Une interrogation légitime porte sur les écrans. Est-ce que ceux-ci détériorent la lecture ? On peut tout de suite souligner que l’ère du numérique est une ère où nous lisons beaucoup : 1h46 par jour au début des années 70 et 4h30 en 2010. Au-delà des aspects médicaux, des études relèvent globalement une supériorité de la lecture papier sur la lecture numérique mais il faut aussi souligner que lire sur écran nécessite de nouvelles compétences. Deux hypothèses sont aujourd’hui débattues : la « lecture numérique entrainerait plutôt des traitements de surface des contenus et elle serait plus exigeante cognitivement ».  

Nouvelles solutions ? 

André Tricot et Franck Amadieu s’interrogent pour savoir si le numérique permet un apprentissage plus actif. De façon très claire, les auteurs relèvent ce qui est jugé efficace : produire du contenu, proposer plusieurs représentations d’une même information ou encore proposer des accompagnements pour soutenir l’apprentissage. Il faut se garder d’une illusion qui serait de croire que rendre interactif des contenus serait suffisant pour permettre un apprentissage actif efficace. On peut poursuivre en repérant d’autres bonnes pratiques. Il est fondamental d’animer l’essentiel et non les détails dans une présentation. Les auteurs pointent également quelques éléments parfois contre intuitifs. Ainsi « les animations se révèlent supérieures aux images statiques lorsque le rythme de l’animation est imposé et non lorsqu’il est contrôlé par l’apprenant ». Une autre entrée est consacrée au jeu sur lequel un autre ouvrage de la collection vient de se focaliser. 
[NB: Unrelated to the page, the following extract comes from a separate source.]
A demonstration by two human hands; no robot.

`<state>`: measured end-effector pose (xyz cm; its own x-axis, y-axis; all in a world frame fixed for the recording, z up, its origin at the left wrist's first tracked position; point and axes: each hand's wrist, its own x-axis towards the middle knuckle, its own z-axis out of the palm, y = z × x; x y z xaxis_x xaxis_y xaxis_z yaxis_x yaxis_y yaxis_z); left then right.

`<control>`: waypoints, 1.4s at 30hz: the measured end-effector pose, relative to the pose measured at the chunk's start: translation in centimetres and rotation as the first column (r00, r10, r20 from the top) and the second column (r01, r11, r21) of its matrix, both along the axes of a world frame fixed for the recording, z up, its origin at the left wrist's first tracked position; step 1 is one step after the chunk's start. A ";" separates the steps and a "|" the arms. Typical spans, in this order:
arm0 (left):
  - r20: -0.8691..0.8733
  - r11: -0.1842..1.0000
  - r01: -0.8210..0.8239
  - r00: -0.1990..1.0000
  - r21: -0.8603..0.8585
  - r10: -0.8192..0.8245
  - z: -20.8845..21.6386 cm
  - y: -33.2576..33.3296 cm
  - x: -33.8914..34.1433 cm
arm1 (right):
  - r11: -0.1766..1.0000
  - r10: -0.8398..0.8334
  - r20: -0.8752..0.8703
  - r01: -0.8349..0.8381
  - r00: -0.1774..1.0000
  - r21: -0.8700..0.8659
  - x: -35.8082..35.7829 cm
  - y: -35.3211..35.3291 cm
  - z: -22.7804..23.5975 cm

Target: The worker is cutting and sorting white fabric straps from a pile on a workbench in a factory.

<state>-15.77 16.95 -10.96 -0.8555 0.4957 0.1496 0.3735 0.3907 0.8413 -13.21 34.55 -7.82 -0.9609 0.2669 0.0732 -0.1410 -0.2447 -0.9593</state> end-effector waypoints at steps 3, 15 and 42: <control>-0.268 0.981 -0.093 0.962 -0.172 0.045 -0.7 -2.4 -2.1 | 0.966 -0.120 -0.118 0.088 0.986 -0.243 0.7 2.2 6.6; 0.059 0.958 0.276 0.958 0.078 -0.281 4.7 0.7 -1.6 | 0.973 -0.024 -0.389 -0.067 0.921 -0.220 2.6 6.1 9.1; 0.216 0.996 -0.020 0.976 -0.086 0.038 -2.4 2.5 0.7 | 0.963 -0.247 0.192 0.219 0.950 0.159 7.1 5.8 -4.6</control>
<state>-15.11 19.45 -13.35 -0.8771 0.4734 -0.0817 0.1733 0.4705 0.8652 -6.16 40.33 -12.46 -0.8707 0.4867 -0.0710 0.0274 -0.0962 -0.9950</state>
Le quatorzième mythe étudié amorce la conclusion puisqu’il porte sur le fait de savoir si le numérique va modifier le statut des savoirs, des enseignants et des élèves. Pour les auteurs il faut garder en tête la distinction entre apprendre et enseigner. Autrement dit, les ressources ne peuvent pas remplacer un enseignant. André Tricot et Franck Amadieu réaffirment avec force qu’un outil n’est pas un dispositif pédagogique. Il faut mesurer que les outils numériques représentent souvent des exigences cognitives supplémentaires et pas forcément des solutions de facilité. 

Pour prolonger l’approche on ne saurait que trop conseiller de consulter le rapport du Cnesco sur le numérique.